Say how many lines in the following entries include "would", and add nothing else.
════════
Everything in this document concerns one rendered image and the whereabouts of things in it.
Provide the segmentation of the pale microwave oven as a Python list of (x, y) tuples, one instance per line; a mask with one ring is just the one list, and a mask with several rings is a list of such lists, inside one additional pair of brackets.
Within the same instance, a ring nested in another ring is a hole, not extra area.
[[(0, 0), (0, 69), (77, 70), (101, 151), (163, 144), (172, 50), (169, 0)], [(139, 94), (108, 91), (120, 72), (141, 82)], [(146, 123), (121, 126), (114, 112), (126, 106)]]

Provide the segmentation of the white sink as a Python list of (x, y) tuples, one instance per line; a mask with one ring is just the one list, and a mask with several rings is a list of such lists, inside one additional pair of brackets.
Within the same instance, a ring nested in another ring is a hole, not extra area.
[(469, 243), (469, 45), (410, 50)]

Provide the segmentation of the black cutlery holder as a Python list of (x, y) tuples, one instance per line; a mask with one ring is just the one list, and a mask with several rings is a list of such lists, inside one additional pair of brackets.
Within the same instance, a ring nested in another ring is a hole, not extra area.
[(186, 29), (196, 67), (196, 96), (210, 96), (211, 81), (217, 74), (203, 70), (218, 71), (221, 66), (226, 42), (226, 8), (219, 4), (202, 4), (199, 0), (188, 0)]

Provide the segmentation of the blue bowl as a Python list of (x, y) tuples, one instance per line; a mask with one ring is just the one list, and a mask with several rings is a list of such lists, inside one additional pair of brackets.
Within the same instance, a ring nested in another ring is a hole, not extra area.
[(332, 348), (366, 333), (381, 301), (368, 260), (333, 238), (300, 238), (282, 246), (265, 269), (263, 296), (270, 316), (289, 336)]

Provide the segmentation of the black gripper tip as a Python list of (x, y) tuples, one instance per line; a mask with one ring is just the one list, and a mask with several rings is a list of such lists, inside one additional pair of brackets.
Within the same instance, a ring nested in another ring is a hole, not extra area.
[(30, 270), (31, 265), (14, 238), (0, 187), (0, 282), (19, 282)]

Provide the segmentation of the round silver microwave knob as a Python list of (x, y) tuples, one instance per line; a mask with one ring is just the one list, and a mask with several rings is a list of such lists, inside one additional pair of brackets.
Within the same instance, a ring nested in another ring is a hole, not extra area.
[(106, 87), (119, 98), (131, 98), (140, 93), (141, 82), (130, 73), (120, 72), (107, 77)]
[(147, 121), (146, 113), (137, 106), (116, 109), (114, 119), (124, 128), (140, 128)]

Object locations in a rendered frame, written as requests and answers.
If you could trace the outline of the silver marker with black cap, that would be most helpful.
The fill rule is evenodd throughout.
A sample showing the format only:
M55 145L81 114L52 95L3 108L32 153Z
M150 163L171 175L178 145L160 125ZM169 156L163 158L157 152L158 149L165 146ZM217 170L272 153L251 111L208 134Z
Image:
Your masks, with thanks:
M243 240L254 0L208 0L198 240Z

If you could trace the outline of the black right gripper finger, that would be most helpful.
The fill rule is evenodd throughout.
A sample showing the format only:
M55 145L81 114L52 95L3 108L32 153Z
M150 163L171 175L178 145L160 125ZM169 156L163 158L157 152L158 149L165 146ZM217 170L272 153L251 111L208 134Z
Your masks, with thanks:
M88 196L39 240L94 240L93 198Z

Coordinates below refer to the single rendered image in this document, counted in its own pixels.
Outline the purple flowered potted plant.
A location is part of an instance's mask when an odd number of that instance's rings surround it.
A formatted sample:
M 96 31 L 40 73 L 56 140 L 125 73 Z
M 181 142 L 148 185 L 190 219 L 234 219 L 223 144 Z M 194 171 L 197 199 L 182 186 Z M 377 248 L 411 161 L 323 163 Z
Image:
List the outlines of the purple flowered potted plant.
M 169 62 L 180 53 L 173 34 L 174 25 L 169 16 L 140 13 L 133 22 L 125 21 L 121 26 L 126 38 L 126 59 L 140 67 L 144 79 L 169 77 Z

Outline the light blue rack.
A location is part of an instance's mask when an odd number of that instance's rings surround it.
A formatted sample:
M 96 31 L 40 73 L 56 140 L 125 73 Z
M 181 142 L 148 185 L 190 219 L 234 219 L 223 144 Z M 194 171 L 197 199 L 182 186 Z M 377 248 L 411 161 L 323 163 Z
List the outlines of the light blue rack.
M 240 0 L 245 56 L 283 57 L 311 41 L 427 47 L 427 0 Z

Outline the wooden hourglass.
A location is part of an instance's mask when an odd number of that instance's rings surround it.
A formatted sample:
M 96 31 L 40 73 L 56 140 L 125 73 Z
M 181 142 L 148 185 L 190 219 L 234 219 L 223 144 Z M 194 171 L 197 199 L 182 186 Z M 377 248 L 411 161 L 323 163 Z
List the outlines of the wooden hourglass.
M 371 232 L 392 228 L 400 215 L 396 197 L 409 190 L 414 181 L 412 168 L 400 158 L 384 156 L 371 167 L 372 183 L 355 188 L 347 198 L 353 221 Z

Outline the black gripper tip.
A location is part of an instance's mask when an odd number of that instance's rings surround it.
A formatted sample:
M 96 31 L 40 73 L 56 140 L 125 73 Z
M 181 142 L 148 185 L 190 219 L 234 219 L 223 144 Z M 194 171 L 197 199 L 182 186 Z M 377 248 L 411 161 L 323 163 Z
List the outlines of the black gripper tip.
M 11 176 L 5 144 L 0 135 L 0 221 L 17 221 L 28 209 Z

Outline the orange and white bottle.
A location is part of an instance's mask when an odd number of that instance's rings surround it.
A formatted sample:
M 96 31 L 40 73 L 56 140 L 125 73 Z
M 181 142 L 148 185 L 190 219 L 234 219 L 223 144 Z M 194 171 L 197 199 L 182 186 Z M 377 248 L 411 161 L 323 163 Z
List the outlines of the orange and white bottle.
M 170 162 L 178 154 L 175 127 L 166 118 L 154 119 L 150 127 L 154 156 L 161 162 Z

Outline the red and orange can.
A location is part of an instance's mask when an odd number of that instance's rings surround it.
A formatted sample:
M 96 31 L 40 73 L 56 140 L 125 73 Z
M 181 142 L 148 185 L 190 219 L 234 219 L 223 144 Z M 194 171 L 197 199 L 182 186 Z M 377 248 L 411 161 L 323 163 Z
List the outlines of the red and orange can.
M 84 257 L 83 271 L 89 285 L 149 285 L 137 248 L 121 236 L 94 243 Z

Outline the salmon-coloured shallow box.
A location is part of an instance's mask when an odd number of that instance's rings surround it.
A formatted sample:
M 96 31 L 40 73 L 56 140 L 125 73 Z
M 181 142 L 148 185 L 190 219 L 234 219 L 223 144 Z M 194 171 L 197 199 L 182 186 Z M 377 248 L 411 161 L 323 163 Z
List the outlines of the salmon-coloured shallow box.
════════
▶ [ANSWER SECTION] 2